Exercise requirements:
For each line below that contains the word "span", return that line.

Raw data:
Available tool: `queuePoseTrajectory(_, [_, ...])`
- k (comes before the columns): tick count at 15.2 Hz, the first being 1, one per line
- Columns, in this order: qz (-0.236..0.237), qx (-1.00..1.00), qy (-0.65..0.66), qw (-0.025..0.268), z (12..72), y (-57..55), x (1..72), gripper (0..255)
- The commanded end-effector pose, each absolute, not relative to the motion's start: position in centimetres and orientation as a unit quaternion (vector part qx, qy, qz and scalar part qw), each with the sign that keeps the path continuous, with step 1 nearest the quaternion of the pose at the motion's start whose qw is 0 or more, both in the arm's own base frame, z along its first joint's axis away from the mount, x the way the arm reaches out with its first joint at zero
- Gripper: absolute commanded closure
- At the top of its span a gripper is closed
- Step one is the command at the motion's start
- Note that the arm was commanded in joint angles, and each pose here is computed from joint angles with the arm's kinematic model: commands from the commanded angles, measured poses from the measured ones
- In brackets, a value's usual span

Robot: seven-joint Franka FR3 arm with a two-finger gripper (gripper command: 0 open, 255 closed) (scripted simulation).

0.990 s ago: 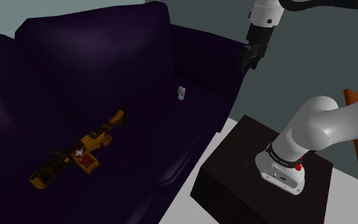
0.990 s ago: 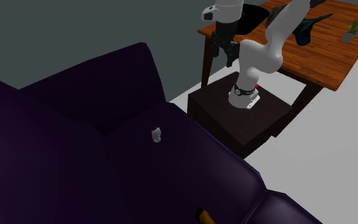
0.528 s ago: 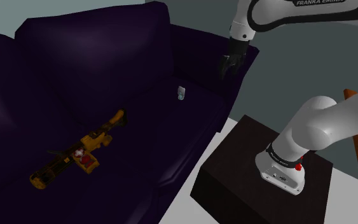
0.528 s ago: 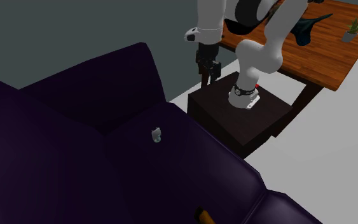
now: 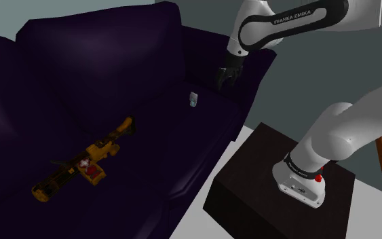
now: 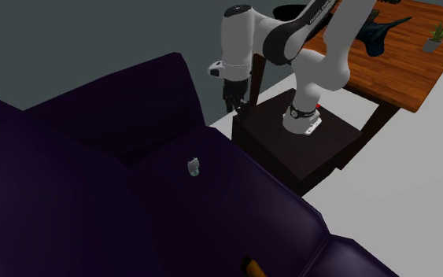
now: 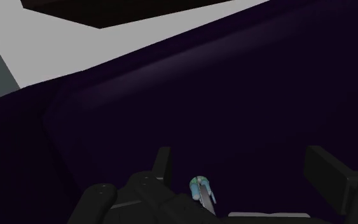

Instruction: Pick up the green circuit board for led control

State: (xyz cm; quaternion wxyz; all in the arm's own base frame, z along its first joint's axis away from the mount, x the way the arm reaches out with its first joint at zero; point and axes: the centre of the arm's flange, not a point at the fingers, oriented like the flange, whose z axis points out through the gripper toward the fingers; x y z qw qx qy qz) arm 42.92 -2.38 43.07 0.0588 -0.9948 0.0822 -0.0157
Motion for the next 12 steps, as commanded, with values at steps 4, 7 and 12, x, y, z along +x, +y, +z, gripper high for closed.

Answer to this exercise:
- At the top of its span a gripper is closed
- In brackets, a value's usual span

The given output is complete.